= Irish greenways =

Irish recreational cycling trails

Ireland's greenways are off-road routes for walkers, cyclists and other non-motorised transport in Ireland, which are often created as rail trails on abandoned sections of the Irish rail network. In the Republic of Ireland, several greenway initiatives have been centrally funded by the Irish government. In Northern Ireland, greenways are typically part of the collective British National Cycle Network (NCN).

==Examples==

There are a number of greenways (including several rail trails) in Ireland. Notable examples include the:
- Boyne Greenway (1.9 km)
- Carlingford Lough Greenway (Carlingford to Omeath, 6.2 km).
- Grand Canal Cycleway (118 km)
- Great Southern Trail, comprising the Limerick Greenway and North Kerry Greenway, was 40 km long as of 2021
- Great Western Greenway (44 km)
- Royal Canal Greenway (130 km)
- Waterford Greenway (46 km, which opened in March 2017

==Under construction==
===Ireland===
A number of greenways have been proposed to be built (or are under construction or partially opened) in the Republic of Ireland. For example, in 2018, a 6 km section (from Athry to Cloonbeg) of the proposed 76 km Connemara Greenway was opened. In County Kerry, the Tralee-Fenit Greenway was partially completed as of 2021. Some sections of the Dublin-Galway Greenway, proposed ultimately to be a 276 km 'coast-to-coast' greenway and rail trail, have been partially opened.

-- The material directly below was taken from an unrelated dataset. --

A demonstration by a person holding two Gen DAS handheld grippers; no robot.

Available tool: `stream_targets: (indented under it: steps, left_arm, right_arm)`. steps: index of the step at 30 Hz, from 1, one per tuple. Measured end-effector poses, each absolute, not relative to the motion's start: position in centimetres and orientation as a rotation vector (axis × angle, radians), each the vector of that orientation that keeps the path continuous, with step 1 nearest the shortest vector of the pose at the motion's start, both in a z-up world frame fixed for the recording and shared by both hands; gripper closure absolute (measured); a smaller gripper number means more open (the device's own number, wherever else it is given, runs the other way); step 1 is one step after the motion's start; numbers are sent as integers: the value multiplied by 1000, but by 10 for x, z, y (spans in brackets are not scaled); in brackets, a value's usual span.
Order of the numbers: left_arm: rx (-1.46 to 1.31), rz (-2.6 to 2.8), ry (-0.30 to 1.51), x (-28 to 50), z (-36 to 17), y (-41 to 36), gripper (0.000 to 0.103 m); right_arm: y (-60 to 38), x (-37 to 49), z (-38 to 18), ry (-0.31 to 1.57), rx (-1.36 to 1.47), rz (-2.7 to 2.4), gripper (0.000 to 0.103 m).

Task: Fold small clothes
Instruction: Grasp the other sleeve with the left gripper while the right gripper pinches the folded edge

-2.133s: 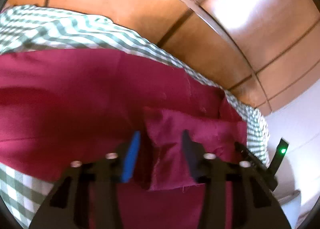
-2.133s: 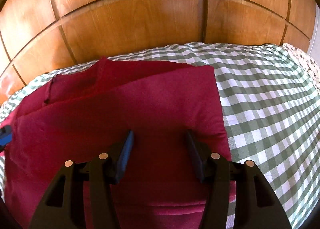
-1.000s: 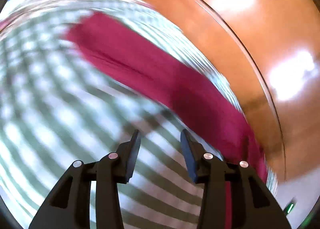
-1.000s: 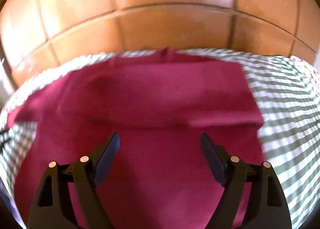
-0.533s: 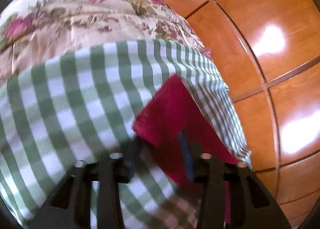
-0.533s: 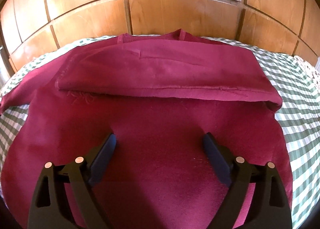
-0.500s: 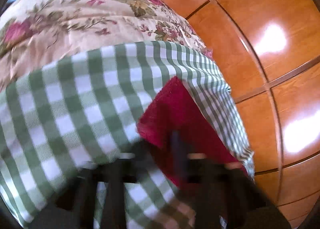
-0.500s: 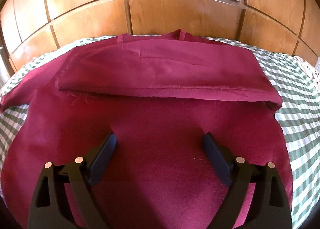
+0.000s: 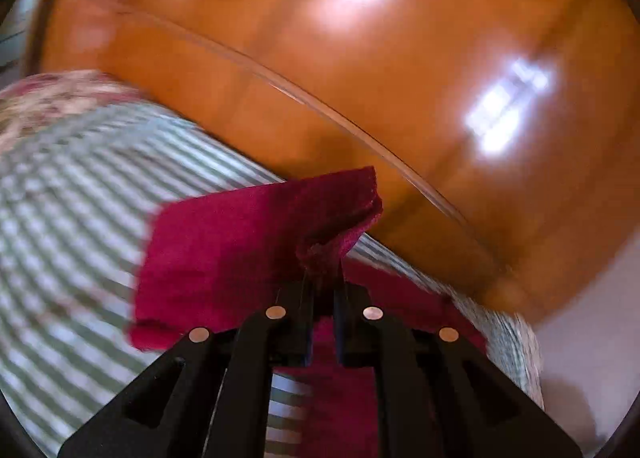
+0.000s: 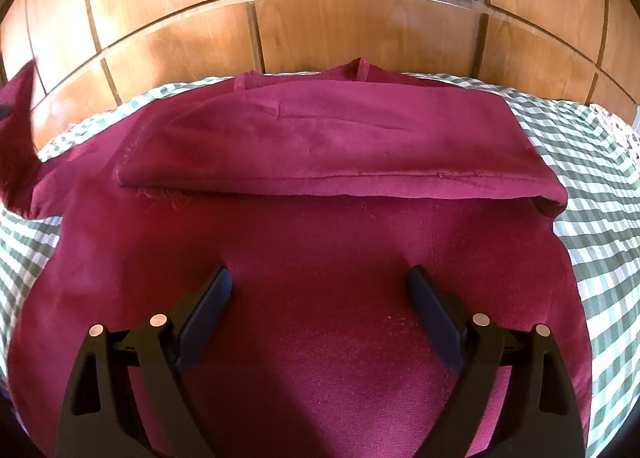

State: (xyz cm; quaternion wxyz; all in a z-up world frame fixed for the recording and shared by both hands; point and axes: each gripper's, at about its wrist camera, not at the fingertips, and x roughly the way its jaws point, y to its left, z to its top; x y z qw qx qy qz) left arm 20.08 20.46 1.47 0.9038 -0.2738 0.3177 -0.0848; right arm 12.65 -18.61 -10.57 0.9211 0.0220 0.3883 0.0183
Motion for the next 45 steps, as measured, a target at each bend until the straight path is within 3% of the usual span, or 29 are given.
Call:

Other examples include the Athlone to Mullingar Cycleway, some sections of which opened in 2015. and Cork Greenway. Progress on the proposed South Kerry Greenway was subject to planning challenges and decisions as of late 2021.

===Northern Ireland===
In 2016, Derry City and Strabane District Council in partnership with Donegal County Council, Sustrans Northern Ireland and the Department for Infrastructure (Northern Ireland) secured funding to construct 46.5 km of greenway and segregated cycling routes linking Derry in Northern Ireland to Muff and Buncrana in County Donegal. The project team was established in 2017, and the plan was to complete construction works by 2021. The project, funded by INTERREG VA and administered by the Special European Union Programmes Body, was titled the 'North West Greenway Network'. As of late 2021, work on some sections of the North West Greenway Network had reputedly begun, while other sections of the proposed cycleway have reportedly met with planning objections and land use issues.